Ao lado das Confissões, Santo Agostinho deu sua imensa contribuição ao secular “monumento do espírito” que consolidou boas novas até mesmo e, sobretudo, no campo da Teologia. Foi, pois, a ele, mais do que a qualquer outro, que se deu realizar a síntese do pensamento antigo e do pensamento cristão, que viveu longos séculos na civilização ocidental. Por ele e nele, a cultura Greco-latina fez aliança com a Bíblia, a sabedoria platônica deu a mão à “loucura da cruz”; uma tradução nova foi criada, de modo que trará, nutrirá e fará frutificar os mais belos gênios do gênero humano. Do ponto de vista, especificamente, cristão, ele foi o doutor incomparável que a Igreja elevou aos altares, um dos “engenheiros” mais ativos do progresso dos dogmas: o teórico da queda, da reparação, da graça.

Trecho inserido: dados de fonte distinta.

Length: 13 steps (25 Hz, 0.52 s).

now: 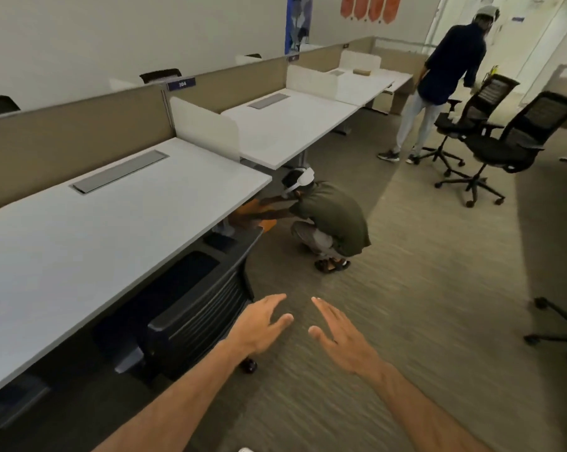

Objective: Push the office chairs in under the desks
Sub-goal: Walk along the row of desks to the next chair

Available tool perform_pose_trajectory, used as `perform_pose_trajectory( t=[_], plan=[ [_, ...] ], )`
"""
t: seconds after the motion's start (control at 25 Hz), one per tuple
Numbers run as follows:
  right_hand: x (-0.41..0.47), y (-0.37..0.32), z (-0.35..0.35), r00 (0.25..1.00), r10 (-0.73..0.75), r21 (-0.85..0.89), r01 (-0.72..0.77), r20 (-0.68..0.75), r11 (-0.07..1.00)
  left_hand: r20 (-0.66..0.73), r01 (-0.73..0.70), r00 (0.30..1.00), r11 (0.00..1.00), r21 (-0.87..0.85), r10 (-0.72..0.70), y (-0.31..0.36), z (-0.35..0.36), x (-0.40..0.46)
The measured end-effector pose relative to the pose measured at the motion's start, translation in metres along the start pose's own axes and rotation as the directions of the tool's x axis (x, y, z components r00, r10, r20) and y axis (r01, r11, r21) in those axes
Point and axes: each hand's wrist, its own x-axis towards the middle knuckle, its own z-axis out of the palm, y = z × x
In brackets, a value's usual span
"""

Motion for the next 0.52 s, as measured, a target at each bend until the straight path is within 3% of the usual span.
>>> perform_pose_trajectory(
  t=[0.24, 0.4, 0.52],
  plan=[
    [0.126, 0.004, -0.016, 0.982, -0.086, -0.026, 0.092, 0.168, 0.995, -0.089, 0.114, 0.99, 0.993, 0.016, -0.112, -0.063, -0.026, 0.052],
    [0.216, 0.001, -0.008, 0.921, -0.258, -0.062, 0.288, 0.293, 0.956, -0.238, 0.206, 0.952, 0.978, 0.025, -0.194, -0.094, -0.042, 0.06],
    [0.276, -0.011, -0.009, 0.83, -0.45, -0.076, 0.498, 0.329, 0.864, -0.352, 0.328, 0.884, 0.945, -0.003, -0.308, -0.104, -0.049, 0.055]
  ],
)
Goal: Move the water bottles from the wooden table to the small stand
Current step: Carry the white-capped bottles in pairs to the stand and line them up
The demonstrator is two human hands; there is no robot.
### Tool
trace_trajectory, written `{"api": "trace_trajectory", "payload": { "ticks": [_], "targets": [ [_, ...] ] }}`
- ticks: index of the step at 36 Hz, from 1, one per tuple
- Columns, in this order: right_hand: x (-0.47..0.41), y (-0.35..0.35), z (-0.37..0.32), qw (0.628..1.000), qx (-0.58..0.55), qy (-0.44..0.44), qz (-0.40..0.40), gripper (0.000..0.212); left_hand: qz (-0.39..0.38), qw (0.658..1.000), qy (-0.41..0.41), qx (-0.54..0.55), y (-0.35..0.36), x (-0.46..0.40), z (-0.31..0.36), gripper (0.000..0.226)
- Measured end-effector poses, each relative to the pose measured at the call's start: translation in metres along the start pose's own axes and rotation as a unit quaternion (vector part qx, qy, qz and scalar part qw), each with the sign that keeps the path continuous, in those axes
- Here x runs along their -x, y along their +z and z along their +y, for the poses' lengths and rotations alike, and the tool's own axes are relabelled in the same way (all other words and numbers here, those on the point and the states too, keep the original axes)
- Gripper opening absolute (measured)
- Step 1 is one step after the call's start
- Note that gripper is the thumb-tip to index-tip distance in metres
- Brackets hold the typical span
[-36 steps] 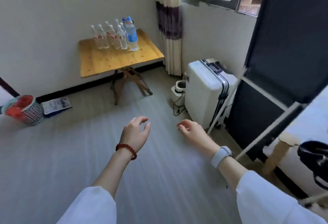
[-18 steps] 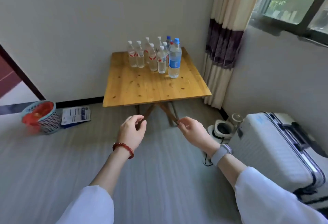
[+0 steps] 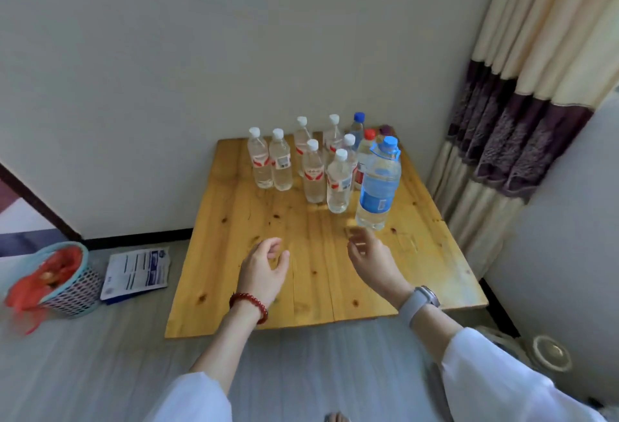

Combatente infatigável, desde que refuta os maniqueus, donatistas, pelagianos e arianos, ele precisa e define a doutrina e, como o rigor da concepção que é inseparável do rigor do vocabulário, ele acaba por dar à Teologia a sua linguagem. 

Aqui, deixamos tais considerações mais gerais sobre sua inestimável contribuição ao patrimônio cultural da humanidade, constituído de todos esses “monumentos do espírito”, que a inteligência e a genialidade humana traduziram em literatura, e voltamos ao último fôlego inspiratório que levará a termo as referências derradeiras Às Confissões de Santo Agostinho, enquanto apreciações gerais. 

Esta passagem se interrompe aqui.